DATA TO PROCESS Start Marker

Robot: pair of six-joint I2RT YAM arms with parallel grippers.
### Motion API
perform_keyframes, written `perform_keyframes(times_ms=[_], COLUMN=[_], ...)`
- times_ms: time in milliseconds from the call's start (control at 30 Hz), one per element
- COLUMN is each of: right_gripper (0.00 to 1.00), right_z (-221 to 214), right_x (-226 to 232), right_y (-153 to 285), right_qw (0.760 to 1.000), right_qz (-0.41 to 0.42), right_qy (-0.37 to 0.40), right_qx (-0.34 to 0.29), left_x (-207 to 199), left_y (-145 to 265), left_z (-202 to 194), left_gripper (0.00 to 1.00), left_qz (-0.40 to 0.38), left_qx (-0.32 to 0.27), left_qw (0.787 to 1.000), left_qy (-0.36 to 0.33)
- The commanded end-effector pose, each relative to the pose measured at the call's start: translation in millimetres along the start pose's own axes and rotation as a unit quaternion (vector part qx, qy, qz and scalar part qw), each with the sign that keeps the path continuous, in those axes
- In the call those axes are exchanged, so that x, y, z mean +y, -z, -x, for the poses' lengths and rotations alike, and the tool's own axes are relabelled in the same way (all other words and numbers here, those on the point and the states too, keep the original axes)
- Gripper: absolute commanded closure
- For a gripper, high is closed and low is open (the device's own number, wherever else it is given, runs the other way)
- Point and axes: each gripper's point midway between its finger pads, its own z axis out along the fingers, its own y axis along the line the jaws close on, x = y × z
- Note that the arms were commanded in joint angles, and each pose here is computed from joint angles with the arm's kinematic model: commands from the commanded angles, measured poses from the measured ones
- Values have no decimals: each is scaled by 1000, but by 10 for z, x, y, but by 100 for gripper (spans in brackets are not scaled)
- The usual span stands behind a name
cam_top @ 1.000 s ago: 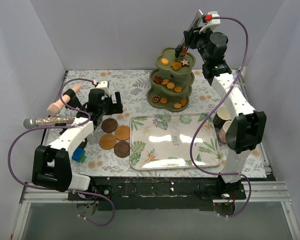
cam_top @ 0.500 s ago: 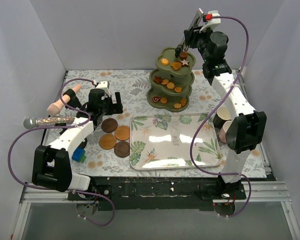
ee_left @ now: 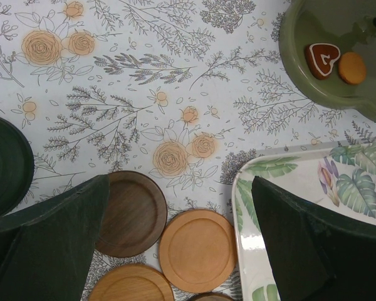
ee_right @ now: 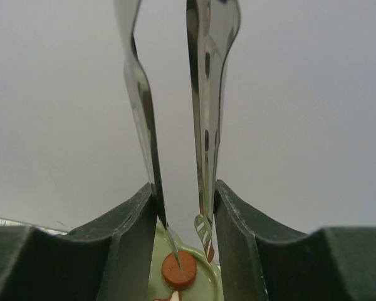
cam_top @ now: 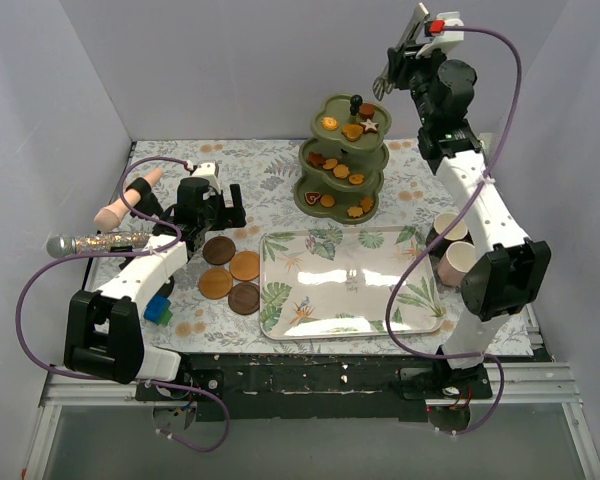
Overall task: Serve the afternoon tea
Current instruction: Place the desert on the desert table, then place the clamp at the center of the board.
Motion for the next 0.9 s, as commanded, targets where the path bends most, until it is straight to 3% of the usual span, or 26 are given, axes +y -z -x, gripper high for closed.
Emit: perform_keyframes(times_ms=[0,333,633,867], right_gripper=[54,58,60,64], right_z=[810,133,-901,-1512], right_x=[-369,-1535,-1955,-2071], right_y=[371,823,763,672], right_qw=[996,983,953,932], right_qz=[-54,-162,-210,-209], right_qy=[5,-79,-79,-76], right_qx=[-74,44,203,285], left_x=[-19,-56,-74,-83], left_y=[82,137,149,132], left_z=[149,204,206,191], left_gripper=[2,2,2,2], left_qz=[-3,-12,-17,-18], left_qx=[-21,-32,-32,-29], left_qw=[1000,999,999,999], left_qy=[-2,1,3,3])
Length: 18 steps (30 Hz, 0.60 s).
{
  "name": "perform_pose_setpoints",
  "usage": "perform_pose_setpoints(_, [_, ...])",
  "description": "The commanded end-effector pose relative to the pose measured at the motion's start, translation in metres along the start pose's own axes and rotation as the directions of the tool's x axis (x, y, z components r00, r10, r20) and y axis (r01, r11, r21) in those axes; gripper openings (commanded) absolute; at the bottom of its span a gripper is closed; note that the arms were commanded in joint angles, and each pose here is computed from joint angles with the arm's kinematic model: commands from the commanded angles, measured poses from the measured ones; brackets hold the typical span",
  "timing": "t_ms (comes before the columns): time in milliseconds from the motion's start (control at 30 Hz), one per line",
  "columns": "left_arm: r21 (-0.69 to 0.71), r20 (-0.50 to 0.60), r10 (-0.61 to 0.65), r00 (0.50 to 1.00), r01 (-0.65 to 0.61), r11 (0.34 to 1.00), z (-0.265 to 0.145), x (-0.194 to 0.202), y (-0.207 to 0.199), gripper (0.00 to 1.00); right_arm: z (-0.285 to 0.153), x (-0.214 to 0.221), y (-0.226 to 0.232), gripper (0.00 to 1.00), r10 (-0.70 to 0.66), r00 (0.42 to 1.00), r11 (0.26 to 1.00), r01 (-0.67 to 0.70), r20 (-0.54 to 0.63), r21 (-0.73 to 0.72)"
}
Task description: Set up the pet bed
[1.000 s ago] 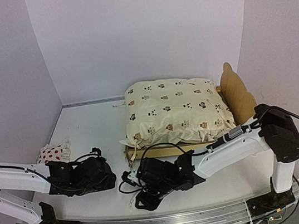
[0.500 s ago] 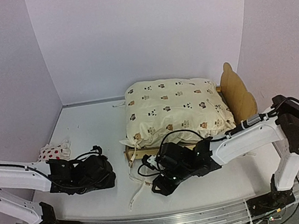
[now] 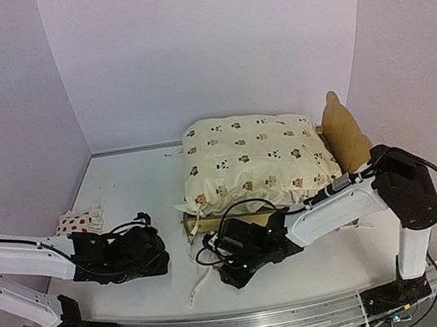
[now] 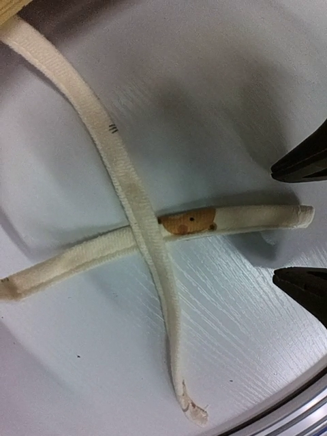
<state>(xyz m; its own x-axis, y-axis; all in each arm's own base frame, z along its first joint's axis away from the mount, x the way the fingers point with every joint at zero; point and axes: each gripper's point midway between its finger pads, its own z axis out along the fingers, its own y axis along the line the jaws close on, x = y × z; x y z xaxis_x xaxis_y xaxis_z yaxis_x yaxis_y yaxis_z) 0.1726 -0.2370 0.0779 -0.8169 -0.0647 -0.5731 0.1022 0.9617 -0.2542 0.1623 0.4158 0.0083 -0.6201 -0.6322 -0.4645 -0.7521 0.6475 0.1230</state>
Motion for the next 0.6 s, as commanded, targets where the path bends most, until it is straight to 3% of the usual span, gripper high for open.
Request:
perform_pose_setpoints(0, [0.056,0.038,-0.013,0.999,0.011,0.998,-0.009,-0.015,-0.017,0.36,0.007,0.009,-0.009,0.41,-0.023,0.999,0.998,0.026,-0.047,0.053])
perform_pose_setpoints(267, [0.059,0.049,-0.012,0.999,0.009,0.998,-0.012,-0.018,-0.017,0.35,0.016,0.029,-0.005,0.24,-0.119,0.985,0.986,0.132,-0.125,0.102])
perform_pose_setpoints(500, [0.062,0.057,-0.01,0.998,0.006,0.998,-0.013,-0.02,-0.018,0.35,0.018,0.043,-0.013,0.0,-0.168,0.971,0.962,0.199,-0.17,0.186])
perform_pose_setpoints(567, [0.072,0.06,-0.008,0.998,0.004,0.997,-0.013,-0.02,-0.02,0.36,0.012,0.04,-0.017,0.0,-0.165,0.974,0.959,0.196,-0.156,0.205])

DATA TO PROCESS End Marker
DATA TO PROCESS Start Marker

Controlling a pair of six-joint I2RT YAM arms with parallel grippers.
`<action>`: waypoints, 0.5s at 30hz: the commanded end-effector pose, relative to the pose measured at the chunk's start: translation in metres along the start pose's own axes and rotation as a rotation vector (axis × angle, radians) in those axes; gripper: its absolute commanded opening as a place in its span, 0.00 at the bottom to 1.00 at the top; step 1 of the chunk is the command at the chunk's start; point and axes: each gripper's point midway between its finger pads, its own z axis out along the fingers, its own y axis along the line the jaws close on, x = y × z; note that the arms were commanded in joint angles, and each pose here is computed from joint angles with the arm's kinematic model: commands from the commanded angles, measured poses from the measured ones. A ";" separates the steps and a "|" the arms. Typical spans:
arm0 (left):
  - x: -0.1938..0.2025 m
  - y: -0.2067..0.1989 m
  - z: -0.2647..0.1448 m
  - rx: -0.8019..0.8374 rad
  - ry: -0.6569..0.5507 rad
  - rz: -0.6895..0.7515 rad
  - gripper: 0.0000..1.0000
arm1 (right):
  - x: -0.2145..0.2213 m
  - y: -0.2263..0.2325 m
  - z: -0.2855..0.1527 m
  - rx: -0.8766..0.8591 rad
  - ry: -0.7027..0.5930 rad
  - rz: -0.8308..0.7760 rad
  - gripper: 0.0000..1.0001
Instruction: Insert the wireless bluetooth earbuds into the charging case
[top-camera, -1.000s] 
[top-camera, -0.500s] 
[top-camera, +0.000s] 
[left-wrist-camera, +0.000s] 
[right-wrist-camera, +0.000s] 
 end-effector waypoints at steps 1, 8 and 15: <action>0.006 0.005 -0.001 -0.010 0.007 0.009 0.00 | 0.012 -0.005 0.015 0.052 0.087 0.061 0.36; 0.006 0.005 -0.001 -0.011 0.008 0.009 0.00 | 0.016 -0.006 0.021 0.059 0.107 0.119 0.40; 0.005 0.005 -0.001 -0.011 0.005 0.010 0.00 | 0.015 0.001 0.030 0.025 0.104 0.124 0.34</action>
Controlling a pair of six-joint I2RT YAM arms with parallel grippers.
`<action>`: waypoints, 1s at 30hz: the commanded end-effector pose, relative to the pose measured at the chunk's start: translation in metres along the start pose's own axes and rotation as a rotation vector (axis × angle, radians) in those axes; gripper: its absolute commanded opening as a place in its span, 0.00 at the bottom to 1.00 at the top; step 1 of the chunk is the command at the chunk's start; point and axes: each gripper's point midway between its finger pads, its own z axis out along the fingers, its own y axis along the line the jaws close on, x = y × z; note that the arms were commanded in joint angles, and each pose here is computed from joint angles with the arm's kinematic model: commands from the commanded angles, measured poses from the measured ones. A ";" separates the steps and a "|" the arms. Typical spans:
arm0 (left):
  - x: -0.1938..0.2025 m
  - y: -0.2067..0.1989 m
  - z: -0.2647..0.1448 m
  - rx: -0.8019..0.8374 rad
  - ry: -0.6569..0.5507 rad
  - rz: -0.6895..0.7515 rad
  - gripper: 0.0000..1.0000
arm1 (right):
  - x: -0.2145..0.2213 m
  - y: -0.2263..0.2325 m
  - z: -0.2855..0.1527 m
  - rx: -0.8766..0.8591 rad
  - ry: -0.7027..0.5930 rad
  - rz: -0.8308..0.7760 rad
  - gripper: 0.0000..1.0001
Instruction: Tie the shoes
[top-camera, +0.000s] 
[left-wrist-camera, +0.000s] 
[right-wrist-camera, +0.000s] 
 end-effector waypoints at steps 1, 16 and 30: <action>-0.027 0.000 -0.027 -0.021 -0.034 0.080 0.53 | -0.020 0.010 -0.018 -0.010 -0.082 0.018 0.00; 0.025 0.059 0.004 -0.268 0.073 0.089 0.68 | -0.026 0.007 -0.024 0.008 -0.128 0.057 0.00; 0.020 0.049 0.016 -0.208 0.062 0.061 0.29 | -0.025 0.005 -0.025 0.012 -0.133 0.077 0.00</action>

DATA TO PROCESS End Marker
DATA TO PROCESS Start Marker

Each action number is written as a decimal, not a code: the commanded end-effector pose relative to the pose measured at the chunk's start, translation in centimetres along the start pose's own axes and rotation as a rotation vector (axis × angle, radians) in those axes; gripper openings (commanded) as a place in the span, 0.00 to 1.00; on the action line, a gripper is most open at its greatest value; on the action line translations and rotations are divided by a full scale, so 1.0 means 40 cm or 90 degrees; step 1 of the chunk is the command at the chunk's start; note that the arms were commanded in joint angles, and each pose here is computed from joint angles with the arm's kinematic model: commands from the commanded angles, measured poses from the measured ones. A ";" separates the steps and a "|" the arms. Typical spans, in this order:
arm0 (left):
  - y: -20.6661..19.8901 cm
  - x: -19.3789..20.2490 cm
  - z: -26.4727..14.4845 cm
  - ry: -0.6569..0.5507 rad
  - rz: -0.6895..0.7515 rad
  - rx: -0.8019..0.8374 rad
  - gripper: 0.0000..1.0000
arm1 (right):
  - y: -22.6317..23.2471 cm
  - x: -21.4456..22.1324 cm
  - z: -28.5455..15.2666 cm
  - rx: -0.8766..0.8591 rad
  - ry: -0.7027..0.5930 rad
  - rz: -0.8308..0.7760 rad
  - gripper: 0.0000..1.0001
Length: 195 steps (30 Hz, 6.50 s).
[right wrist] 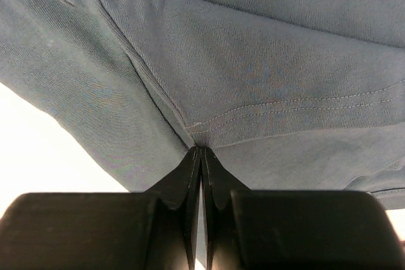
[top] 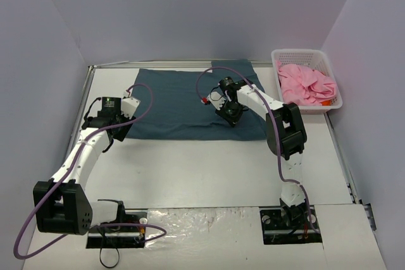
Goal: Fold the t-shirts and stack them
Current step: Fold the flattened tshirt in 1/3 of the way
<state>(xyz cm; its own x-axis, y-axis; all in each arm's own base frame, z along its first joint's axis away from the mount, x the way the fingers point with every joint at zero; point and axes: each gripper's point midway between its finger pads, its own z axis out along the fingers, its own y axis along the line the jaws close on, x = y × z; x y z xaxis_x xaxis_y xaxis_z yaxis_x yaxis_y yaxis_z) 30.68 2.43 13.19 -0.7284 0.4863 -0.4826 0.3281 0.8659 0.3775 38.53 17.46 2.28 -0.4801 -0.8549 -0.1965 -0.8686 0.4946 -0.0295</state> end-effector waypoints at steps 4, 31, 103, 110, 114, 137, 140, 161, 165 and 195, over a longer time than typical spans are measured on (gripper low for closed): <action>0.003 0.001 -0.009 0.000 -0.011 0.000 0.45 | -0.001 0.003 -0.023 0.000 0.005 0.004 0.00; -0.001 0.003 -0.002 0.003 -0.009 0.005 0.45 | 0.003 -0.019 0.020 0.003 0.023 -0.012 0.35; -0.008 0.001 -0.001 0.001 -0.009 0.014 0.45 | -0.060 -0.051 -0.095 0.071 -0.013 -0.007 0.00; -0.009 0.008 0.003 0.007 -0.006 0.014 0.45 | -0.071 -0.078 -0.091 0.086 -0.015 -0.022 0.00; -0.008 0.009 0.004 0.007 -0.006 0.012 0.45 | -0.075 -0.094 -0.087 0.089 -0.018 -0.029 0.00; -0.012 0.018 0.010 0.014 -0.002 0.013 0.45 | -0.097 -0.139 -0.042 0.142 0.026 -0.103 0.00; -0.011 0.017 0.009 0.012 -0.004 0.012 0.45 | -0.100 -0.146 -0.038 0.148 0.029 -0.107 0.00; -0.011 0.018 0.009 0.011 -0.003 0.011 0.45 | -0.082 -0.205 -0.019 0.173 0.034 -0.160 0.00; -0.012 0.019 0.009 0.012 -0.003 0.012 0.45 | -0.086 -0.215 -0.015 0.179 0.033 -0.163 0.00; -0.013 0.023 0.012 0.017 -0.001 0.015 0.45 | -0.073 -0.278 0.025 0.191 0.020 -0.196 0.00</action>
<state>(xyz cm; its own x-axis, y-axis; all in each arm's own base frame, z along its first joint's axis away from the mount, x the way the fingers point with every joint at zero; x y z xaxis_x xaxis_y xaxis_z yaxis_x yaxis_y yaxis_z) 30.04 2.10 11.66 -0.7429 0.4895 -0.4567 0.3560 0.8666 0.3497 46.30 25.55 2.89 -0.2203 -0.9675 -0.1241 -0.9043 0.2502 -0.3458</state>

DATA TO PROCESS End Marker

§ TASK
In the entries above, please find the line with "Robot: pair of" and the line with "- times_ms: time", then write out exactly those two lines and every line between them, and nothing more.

§ RESPONSE BELOW
Robot: pair of six-joint I2RT YAM arms with parallel grippers.
### Motion API
perform_keyframes, written `perform_keyframes(times_ms=[_], COLUMN=[_], ...)`
- times_ms: time in milliseconds from the call's start (control at 30 Hz), one per element

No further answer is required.